Sharks are fish too and are also interested in what is on the end of a fisherman’s hook. Unfortunately, a lot of sharks perish when hooked because they are not able to continuously swim to breath properly. Much of a fisherman’s catch goes to waste, (known as bycatch) because many other species besides the targeted catch also are interested in what’s on the end of the hook. Bycatch are the unwanted captures that happen to make their way into nets or onto hooks and suffer an unnecessary death. This is not something the fishermen intend to catch but non-targeted species like this happen to be about 40% of the world’s catch, adding up to over 60 billion pounds of wasted life per year, many of those being sharks.
Shark habitats are at risk due to the rising global temperatures and ocean acidification.
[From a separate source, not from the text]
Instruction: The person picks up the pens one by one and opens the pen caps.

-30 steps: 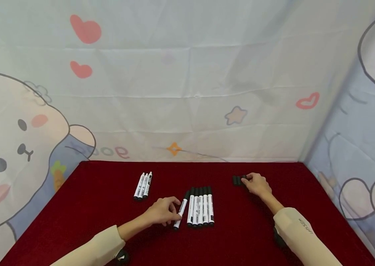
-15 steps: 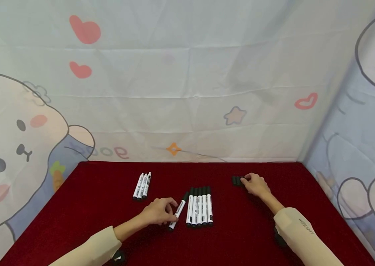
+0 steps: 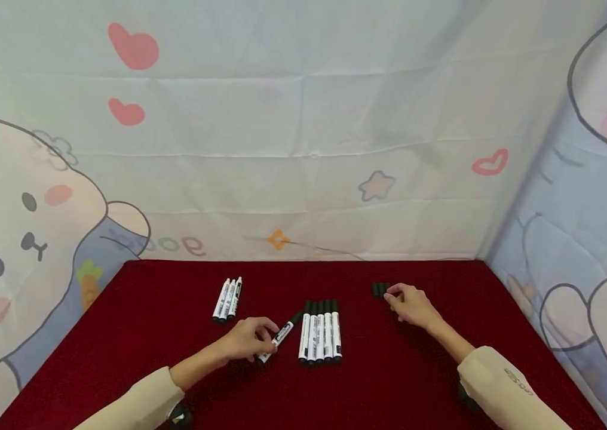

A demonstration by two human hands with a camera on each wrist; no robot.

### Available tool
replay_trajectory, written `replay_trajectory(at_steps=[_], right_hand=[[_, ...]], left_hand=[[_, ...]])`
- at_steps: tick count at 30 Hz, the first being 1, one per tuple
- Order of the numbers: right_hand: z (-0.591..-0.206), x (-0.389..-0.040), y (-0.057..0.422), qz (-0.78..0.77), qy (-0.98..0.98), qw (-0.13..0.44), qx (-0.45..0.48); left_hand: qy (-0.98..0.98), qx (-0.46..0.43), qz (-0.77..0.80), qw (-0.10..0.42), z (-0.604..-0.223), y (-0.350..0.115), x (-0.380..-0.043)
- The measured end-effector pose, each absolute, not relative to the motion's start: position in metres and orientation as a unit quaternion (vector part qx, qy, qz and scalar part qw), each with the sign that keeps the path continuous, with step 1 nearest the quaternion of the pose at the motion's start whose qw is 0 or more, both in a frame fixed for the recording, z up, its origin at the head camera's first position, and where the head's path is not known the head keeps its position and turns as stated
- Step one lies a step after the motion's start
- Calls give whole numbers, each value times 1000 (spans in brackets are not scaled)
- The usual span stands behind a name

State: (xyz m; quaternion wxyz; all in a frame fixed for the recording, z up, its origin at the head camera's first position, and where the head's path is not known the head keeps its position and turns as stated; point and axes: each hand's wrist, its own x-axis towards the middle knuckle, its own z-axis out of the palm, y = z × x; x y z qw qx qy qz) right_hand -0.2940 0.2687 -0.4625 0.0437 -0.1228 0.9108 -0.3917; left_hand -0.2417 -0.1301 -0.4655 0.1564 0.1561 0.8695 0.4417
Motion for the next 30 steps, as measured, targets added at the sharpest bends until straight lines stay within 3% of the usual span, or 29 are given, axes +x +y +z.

The pH of the ocean lowers due to the extra absorption of carbon dioxide from the atmosphere which becomes toxic to many species. The phytoplankton living on corals reefs are sensitive to changes in water chemistry and die off when their surrounding waters become too acidic. The corals depend on these phytoplankton for food and protection and 25% of the ocean’s species depend on the corals. Without thriving coral reefs and their dependents, sharks have a much smaller food supply. Along with coral reefs, sharks reproduce or give birth and feed in coastal and estuarine waters which is a hot spot for occurrences of oil spills, chemical waste, aquaculture, and other forms of pollution.
100 million sharks are killed every year due to the impacts of fishing and human pollution. Our ocean’s top predators like sharks are great indicators of environmental stress. We need to understand more about our impacts on these species to hopefully prevent further harm and restore balance to the ecosystem. Without sharks and their role in prey mitigation our oceans are a much scarier place.